→ Assignment
Only one stretch of the records below should be repeated. It starts with the line containing "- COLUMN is" and goes on through the line containing "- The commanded", exactly as written.

→ Material for this task

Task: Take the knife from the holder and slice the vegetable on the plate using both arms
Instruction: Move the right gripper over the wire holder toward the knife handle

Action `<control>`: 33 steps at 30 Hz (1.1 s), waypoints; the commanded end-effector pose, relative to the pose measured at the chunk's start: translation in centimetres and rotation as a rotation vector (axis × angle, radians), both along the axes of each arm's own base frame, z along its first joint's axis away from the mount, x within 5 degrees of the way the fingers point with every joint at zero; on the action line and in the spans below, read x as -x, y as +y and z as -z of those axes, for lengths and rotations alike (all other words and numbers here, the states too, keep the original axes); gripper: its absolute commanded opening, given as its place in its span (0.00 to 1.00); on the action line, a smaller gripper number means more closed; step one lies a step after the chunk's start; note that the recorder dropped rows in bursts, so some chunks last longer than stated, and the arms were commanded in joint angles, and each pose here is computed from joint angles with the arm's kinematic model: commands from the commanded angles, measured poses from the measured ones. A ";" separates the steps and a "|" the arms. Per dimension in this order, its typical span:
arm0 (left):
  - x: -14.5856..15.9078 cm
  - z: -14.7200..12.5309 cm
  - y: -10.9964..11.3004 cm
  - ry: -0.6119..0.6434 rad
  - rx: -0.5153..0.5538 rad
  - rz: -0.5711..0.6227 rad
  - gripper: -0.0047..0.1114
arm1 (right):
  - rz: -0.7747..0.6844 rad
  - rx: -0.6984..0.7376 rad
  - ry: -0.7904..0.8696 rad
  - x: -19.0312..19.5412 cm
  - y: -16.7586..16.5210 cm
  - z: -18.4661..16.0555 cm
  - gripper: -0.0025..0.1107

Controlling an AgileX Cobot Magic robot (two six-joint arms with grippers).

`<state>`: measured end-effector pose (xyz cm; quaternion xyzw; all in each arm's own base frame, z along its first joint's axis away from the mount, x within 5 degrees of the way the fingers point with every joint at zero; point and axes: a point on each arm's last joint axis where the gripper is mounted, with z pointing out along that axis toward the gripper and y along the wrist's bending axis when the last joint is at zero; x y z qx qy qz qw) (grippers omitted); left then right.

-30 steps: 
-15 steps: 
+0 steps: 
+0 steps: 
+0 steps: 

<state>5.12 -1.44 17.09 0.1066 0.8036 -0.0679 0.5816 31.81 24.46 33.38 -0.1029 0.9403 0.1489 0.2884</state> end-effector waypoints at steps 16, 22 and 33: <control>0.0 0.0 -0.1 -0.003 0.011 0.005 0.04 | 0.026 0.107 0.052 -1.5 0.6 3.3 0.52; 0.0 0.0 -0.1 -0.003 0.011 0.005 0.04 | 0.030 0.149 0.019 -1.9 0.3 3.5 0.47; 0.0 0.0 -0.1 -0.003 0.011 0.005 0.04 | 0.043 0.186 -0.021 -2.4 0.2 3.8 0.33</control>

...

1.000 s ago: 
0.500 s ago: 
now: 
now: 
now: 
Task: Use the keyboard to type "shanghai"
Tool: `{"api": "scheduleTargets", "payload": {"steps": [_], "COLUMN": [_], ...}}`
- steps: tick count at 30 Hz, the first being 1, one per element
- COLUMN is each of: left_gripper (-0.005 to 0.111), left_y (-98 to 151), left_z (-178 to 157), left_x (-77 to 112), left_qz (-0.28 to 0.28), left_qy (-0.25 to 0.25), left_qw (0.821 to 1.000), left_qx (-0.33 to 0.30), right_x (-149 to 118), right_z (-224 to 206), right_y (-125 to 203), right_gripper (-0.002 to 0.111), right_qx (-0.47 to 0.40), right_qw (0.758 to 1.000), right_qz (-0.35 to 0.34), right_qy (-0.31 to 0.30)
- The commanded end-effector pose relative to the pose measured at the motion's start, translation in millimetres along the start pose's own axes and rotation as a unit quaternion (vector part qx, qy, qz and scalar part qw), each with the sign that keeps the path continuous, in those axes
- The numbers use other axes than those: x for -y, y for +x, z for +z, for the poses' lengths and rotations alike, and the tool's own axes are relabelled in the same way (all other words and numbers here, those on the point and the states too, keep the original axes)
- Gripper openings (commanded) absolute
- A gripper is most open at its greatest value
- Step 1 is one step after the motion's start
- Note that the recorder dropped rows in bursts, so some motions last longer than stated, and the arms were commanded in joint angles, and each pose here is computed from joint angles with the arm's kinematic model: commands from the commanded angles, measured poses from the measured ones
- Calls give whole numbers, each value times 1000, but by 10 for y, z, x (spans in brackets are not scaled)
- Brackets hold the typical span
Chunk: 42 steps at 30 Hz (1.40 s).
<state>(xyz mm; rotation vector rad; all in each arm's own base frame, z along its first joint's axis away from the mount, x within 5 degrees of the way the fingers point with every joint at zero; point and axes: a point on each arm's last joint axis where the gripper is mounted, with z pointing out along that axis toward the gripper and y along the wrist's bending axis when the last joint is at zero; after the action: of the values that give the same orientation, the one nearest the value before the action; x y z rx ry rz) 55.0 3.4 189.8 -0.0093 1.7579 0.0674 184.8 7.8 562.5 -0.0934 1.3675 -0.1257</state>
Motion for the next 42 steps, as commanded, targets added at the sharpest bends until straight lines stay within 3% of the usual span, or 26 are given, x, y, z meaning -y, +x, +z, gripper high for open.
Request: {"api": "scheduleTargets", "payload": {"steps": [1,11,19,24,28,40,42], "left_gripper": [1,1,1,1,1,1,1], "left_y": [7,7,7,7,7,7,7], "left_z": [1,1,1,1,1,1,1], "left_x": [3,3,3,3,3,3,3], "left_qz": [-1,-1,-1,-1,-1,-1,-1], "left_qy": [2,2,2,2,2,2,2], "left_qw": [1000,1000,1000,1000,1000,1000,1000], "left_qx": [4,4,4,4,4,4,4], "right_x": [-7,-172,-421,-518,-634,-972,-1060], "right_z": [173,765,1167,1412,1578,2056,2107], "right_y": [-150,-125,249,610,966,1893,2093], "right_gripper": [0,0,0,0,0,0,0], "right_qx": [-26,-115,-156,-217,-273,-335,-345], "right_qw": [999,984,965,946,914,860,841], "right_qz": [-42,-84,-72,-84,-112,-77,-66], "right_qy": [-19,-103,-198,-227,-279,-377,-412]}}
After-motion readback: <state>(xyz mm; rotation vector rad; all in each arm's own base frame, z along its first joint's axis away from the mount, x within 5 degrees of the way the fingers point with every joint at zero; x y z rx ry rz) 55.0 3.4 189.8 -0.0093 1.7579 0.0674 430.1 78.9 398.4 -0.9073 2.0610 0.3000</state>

→ Solution below
- COLUMN is each of: left_gripper (-0.005 to 0.111), left_y (-98 to 151), left_z (-178 to 157), left_x (-77 to 112), left_qz (-0.28 to 0.28), left_qy (-0.25 to 0.25), left_qw (0.821 to 1.000), left_qx (-0.33 to 0.30), right_x (-149 to 118), right_z (-224 to 206), right_y (-125 to 203), right_gripper (-0.002 to 0.111), right_qx (-0.47 to 0.40), right_qw (0.758 to 1.000), right_qz (-0.35 to 0.34), right_qy (-0.31 to 0.30)
- The commanded end-effector pose relative to the pose measured at the motion's start, translation in millimetres along the start pose's own axes and rotation as a unit quaternion (vector part qx, qy, qz and scalar part qw), each with the sign that keeps the path continuous, in those axes

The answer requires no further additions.